How marketing creeps into the kitchen cabinet
Some things simply sneak into your life when you’re not looking. Kind of like that stealth move-in a boyfriend pulled once. It started with a razor, morphed into “I’ll just throw my laundry in with yours” and was capped when I cleaned out a closet.
That’s why I laughed yesterday as I read an article about marketing milk to children through cartoon characters. I have to admit, it’s hard to argue with pushing milk on kids. The rest I can quibble with. SpongeBob hawking carrots when he also pushes sugar-loaded yogurt? Which pitch do the guys trust?
That doesn’t happen around here! We’d never buy dye- and sugar-laden applesauce because Scooby-Doo tells us to or snacks because a super hero backs them. I’m smarter than that!
Big Guy interrupted my self-congratulatory reverie.
“Hey Mom, did you remember to get more Batman fruit snacks?”
Uh-oh. Caught being a victim of marketing. And of letting Big Guy eat artificially colored crap, which we keep to a minimum because of his asthma.
Saturday’s cash register tape tells the full tale of my tumble:
- The fruit snacks, $3.49 for a box of 10.
- Lightning McQueen Teddy Grahams, $3 for 9.5 ounces
- Scooby-Doo Go-Gurt, $2.98 for eight 2.25 ounce tubes.
I paid $2.98 for the equivalent of two and a quarter cups of yogurt. Burns me up.

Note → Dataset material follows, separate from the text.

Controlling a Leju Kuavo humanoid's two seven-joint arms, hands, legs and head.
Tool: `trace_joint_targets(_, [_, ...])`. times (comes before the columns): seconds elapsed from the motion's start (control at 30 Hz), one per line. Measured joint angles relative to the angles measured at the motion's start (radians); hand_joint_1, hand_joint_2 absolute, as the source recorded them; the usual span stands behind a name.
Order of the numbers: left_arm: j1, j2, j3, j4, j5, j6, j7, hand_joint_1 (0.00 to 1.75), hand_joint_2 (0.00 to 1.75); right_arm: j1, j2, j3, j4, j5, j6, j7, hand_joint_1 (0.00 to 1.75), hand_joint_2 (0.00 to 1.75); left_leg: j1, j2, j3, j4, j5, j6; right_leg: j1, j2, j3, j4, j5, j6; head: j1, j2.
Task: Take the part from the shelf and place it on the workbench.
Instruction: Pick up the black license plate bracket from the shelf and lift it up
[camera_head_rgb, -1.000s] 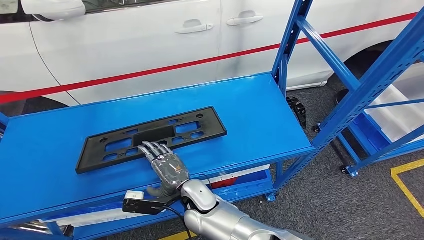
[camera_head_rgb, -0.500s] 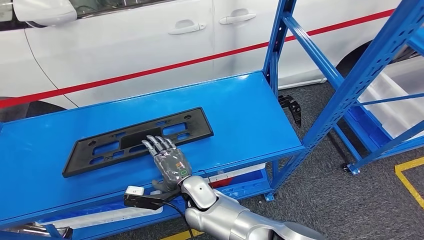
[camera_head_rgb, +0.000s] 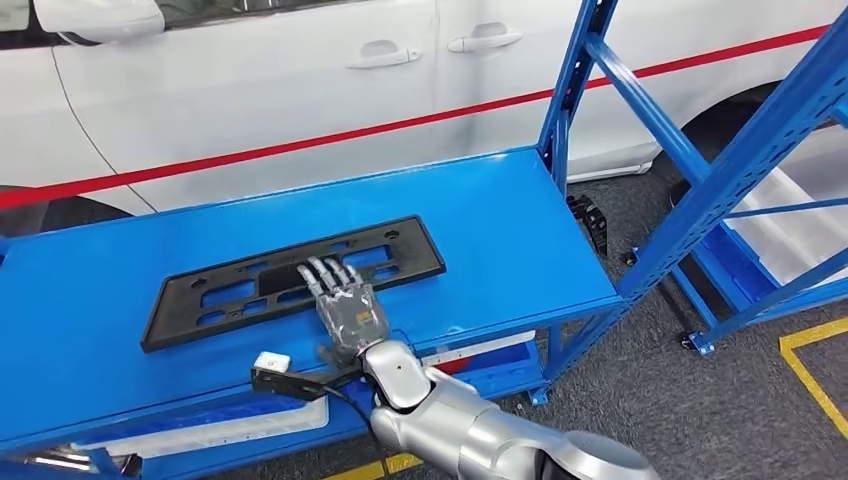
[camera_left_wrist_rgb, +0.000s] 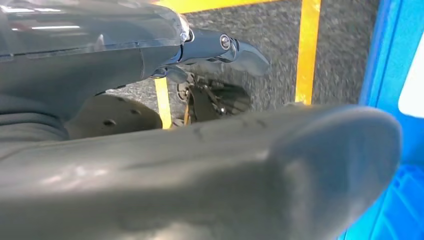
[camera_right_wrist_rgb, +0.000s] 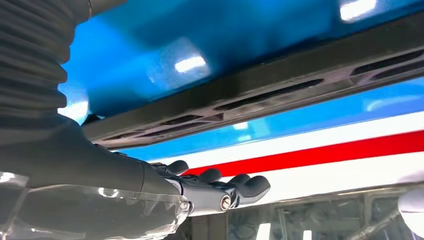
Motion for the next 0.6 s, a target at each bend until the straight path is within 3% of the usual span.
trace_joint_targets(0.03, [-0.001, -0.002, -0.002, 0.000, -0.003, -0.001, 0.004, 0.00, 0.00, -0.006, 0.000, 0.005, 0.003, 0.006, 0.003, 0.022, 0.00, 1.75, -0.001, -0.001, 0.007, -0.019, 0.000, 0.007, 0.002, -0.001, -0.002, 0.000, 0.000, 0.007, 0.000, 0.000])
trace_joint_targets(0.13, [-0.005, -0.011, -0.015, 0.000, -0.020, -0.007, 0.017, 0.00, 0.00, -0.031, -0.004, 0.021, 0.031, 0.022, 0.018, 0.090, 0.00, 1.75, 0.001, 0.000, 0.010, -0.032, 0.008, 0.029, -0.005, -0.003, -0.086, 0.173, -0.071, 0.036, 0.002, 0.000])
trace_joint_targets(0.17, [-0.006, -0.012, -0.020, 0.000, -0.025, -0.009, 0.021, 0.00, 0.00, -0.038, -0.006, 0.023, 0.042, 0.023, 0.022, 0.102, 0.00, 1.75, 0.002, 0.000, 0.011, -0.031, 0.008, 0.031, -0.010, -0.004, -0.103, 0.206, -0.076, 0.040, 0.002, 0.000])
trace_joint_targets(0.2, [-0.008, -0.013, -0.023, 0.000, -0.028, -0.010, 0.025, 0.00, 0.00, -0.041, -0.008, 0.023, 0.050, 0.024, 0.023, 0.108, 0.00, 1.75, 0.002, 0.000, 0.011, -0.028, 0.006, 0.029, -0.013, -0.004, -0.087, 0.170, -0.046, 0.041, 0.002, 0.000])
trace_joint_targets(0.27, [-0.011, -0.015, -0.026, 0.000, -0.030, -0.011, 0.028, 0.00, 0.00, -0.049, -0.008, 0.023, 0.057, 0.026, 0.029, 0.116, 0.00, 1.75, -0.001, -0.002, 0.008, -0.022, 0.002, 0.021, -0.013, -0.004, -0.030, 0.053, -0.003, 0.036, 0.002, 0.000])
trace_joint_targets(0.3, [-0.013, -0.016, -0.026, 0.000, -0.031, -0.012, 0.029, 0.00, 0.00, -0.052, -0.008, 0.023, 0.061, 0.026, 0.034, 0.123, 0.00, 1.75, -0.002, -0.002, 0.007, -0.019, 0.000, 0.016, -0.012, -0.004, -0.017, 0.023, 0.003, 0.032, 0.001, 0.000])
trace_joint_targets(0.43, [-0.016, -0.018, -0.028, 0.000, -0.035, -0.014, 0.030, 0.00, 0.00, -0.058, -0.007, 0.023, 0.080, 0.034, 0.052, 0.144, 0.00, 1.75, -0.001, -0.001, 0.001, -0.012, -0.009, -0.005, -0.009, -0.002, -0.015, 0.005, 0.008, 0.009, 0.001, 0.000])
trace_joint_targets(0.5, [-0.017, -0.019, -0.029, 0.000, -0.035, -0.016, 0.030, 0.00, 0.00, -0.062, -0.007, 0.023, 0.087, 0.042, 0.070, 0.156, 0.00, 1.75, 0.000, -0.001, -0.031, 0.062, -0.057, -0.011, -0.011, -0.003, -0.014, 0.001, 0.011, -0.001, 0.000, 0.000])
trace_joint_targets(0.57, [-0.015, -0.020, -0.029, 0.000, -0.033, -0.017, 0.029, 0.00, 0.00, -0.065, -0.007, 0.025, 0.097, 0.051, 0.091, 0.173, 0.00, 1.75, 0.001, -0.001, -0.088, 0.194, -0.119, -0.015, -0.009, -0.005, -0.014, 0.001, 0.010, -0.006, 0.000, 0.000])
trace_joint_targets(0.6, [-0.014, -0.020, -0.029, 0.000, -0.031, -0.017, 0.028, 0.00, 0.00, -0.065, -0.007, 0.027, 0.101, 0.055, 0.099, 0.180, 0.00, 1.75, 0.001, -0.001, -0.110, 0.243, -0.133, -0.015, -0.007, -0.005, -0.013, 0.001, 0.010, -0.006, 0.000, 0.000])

But the guys and I have a deal: They get to pick one treat each per grocery trip — I cut them some slack Saturday. Usually, it’s dye- or salt- or sugar-loaded crud I’d rather not have in their mouths, but I keep my mouth shut.
Other than that, they have to listen to harpy lectures about health, money and good decisions.
“Do you think the Go-Gurt tastes better because Scooby-Doos on the tube?” I’ll ask.
OK, bad example. It does taste better to them because it’s loaded with sugar. I’d still love to kill the person who showed baby Big Guy yogurt other than Mountain High. Or, even better, the homemade stuff he used to gobble fresh from his grandfather’s kitchen.
“Do you think the carrots are better for you because SpongeBob says so?”
Another bad example. Big Guy wouldn’t eat a carrot if he were within seconds of starvation. Little Guy would gobble them even if Osama Bin Laden were on the bag.
The bigger point: I was living in Momma La-La Land when I thought I could shield them from this. Just as I’m kidding myself when I swear off donuts forever. Even if the guys didn’t watch television, they’d pick it up practically by osmosis from cousins and friends.
I don’t have a problem with manufacturers trying to hook kids through milk cartoons. It’s their jobs to sell stuff. It’s mine to teach the guys to make good decisions.
I do have a problem with once-revered publishers such as Scholastic selling Bratz books in schools, all in the name of capturing “reluctant readers.” Sheesh, is there anything we won’t pimp on children under the notion that “kids don’t like to read”? It makes me ill that this increasingly is accepted as gospel.
By and large, though, those are my parenting problems, challenges that come with raising kids in the 21st Century.
Oh, and a funny thing about our Saturday fest of crappy food. They haven’t touched any of it since Sunday morning. Not the Go-Gurt, not the Teddy Grahams, not the fruit snacks. Used to be it all was inhaled in hours.
Guess they’ve figured out that it doesn’t really taste that much better after all.